Bode was stunned. Ten seconds of ecstasy in the back seat of a car cost eighteen years of child support! 

“Larry says you and Iris will have to fill out a legal document that spells out what you’re going to do with the kid.” 

Bode pulled off his gloves and scratched his neck. 

“He and Sibyl think you ought to come on up to the café and start thrashing things out with Iris.” 

“Does she want to see me?” 

“I can’t say she’s real enthusiastic about the idea. But Sibyl says for you just to show up at quitting time tomorrow night. She will make sure Iris doesn’t take off early.” 

“All right, I’ll be there,” Bode said grimly.

“Don’t take it too hard, ol’ buddy,” Abe said as he prepared to leave. “You ain’t the only feller in the county that has got a kid he didn’t plan on.”

When Bode walked into the café the next evening, the dining area was empty except for Iris, who sat on a stool at the counter. Larry and Sibyl were in the kitchen, as Bode could see through the serving window. A document composed of maybe two dozen sheets of paper lay on the counter before Iris.

Bode slid onto the stool next to hers. He could see his face and hers, side by side, in a round mirror that hung above the coffee urn.

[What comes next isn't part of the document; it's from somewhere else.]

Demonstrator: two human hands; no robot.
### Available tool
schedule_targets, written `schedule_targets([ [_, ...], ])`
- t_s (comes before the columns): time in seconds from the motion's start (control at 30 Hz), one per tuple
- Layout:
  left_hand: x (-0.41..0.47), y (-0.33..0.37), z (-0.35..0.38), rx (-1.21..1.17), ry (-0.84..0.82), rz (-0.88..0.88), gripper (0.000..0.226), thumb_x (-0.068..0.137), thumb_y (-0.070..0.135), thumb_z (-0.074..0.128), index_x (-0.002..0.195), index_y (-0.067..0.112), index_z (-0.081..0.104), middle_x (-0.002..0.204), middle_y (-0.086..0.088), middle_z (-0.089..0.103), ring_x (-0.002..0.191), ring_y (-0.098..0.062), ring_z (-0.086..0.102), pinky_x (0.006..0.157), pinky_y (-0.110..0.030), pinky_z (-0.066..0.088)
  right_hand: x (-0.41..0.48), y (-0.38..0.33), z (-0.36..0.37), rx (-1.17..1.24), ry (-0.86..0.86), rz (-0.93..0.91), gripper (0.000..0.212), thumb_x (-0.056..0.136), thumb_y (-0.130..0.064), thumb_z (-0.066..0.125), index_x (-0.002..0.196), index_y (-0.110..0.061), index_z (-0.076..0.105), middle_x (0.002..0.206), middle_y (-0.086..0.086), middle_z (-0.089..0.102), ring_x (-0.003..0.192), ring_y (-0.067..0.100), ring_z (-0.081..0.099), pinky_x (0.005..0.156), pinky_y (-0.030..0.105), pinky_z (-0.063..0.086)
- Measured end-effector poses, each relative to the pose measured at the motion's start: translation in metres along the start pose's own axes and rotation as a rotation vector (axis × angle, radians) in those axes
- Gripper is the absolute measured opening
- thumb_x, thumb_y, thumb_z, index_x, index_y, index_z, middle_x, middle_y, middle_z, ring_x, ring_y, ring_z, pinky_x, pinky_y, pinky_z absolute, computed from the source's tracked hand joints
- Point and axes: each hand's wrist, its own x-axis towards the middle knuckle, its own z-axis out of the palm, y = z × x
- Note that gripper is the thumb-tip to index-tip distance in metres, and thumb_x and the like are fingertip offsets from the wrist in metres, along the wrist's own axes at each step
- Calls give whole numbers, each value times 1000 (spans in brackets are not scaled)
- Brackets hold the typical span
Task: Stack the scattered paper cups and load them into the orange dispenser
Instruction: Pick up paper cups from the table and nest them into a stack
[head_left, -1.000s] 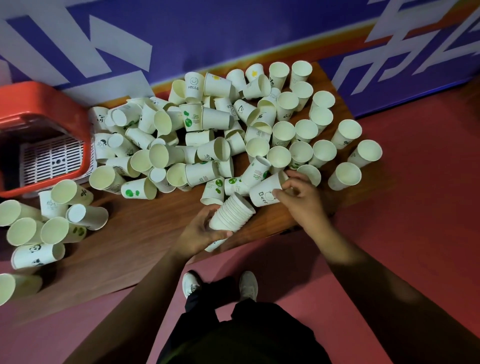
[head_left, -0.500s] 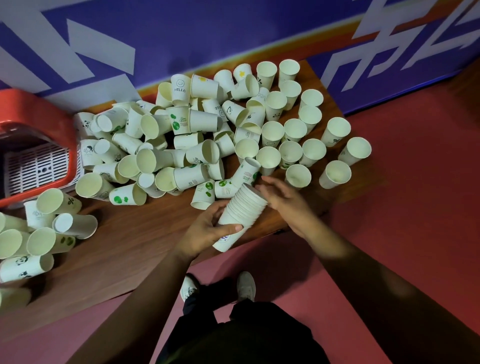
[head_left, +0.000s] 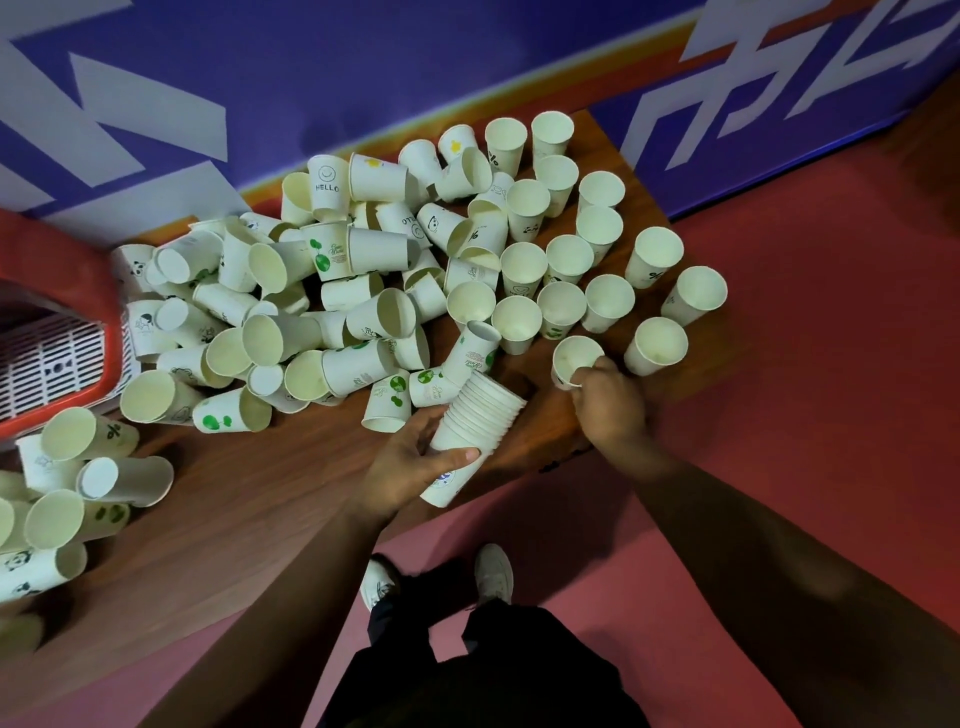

“You’ve heard the bad news,” Iris said. 

“Yes. Abe brought me word yesterday.” 

They watched each other in the mirror. Funny thing—in Bode’s judgment, she was pretty in the mirror 

“I’m not blaming you any more than I’m blaming myself,” she said. “We weren’t smart, Bode, neither one of us.” 

“That’s true.”

“My mother told me, don’t be dumb, Iris. Don’t get pregnant. Then I went and did it.” 

“I’m sorry,” Bode said. “I really am.” 

Her gaze dropped from the mirror to the document on the counter. She patted it with a hand. “Larry gave me this. It comes from the website of the Utah court system. It tells us how to make a parenting plan. We’ve got to work out custody and visitation rights—other things, too. It isn’t going to be easy. You’ll want our baby to grow up a Mormon. I’ll want it to grow up a Baptist.” 

She uttered a short, bitter laugh. “So what do we do—flip a coin?”

He picked up the document and scanned through it. He could see she was right. They were in for some long talks. 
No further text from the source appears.